* REQUIREMENT
Determine how many of the lines below include "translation", then respond with that number and no other text.

* TASK INPUT
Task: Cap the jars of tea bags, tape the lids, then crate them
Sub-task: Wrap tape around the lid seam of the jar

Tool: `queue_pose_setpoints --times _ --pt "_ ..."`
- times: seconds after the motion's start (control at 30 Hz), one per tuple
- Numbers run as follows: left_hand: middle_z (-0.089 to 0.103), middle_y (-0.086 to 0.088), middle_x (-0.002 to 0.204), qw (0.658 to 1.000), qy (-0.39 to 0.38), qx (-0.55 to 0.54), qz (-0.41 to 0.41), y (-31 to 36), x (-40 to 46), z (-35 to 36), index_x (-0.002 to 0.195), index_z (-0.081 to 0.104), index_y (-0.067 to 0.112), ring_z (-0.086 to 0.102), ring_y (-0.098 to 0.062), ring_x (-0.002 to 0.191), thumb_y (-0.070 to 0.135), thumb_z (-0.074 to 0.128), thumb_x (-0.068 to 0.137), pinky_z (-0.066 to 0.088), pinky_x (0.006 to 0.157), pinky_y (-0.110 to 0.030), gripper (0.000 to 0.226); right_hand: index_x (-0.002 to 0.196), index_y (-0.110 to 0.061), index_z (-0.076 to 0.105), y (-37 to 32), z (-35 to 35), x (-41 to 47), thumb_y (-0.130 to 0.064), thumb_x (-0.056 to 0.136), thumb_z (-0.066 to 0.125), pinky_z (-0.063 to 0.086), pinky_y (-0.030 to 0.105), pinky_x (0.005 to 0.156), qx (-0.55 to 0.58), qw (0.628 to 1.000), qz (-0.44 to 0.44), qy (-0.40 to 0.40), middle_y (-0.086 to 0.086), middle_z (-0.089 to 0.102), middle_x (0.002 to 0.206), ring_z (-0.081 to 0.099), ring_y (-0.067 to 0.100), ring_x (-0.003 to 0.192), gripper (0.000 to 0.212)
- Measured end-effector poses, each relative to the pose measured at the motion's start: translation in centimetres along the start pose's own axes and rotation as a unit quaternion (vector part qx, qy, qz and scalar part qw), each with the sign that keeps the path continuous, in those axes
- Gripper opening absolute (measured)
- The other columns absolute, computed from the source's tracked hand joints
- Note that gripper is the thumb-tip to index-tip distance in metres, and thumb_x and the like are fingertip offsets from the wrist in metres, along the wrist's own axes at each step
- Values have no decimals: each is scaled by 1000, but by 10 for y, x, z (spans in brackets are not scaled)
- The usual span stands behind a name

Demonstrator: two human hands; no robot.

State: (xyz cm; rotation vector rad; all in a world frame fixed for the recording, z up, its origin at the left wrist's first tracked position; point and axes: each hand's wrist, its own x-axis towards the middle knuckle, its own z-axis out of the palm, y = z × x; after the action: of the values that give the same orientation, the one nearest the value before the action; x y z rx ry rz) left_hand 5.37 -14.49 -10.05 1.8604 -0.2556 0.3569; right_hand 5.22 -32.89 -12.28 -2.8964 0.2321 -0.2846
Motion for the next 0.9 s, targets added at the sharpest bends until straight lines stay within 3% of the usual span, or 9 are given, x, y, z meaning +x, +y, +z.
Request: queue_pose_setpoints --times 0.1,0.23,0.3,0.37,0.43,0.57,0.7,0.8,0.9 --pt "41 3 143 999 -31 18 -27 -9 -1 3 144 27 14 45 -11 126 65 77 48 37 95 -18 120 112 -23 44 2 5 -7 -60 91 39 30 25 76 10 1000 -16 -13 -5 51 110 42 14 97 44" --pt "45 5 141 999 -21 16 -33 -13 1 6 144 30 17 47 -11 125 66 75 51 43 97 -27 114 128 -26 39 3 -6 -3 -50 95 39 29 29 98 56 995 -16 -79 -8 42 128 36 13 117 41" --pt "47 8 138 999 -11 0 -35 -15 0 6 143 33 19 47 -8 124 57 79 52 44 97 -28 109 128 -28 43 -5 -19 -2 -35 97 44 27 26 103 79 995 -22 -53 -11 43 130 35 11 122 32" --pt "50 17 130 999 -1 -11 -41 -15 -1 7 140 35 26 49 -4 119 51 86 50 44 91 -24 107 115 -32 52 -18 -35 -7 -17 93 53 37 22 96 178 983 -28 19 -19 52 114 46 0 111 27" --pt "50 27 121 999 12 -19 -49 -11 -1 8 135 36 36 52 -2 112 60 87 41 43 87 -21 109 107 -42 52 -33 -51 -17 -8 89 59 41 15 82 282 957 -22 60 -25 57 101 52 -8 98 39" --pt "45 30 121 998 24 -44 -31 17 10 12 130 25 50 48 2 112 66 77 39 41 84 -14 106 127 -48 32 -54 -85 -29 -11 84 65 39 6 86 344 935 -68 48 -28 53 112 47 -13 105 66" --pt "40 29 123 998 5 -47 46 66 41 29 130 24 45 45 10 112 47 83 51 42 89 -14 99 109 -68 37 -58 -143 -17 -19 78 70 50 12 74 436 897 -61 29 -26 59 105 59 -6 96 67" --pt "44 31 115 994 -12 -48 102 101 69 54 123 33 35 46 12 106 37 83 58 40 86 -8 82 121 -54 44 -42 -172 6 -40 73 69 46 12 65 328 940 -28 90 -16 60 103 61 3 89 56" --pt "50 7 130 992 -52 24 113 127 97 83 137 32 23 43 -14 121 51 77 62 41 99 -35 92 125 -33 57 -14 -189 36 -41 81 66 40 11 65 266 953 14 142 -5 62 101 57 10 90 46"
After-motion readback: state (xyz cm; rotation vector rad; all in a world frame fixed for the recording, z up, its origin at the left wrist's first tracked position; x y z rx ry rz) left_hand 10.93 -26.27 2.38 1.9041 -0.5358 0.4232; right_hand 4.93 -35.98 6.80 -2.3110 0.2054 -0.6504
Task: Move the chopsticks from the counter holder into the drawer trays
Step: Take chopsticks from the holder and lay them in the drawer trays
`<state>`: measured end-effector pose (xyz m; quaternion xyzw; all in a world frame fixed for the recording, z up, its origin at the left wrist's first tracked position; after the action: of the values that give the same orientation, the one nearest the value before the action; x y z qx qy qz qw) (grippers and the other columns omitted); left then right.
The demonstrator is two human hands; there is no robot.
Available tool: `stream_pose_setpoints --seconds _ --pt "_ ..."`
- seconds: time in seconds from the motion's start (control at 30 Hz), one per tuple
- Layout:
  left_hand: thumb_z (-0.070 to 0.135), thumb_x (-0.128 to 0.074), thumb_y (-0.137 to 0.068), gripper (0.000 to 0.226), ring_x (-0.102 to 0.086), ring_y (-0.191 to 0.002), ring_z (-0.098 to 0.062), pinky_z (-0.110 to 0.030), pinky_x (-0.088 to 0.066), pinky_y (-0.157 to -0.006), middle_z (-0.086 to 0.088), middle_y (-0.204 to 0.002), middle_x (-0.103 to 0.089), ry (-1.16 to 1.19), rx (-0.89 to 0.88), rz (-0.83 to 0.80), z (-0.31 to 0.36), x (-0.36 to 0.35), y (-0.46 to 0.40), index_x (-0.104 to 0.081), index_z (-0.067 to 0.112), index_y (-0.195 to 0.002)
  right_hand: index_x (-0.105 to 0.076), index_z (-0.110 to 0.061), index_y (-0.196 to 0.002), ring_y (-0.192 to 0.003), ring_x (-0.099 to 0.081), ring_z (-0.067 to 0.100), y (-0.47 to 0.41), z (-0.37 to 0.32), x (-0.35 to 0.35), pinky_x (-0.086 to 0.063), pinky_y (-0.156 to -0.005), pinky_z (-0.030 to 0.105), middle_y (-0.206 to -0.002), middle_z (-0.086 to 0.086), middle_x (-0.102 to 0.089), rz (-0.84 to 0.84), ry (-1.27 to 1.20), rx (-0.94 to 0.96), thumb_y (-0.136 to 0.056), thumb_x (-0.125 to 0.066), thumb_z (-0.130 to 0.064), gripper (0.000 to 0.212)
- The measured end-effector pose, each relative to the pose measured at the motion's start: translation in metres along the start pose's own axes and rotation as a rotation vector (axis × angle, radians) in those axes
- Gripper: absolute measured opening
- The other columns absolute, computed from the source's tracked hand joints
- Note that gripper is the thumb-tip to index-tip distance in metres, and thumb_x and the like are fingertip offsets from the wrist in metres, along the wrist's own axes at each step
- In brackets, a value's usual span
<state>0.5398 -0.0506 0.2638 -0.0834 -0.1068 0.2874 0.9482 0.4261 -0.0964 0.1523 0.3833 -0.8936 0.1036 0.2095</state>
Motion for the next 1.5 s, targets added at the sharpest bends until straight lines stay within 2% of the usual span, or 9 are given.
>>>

* EXERCISE RESULT
2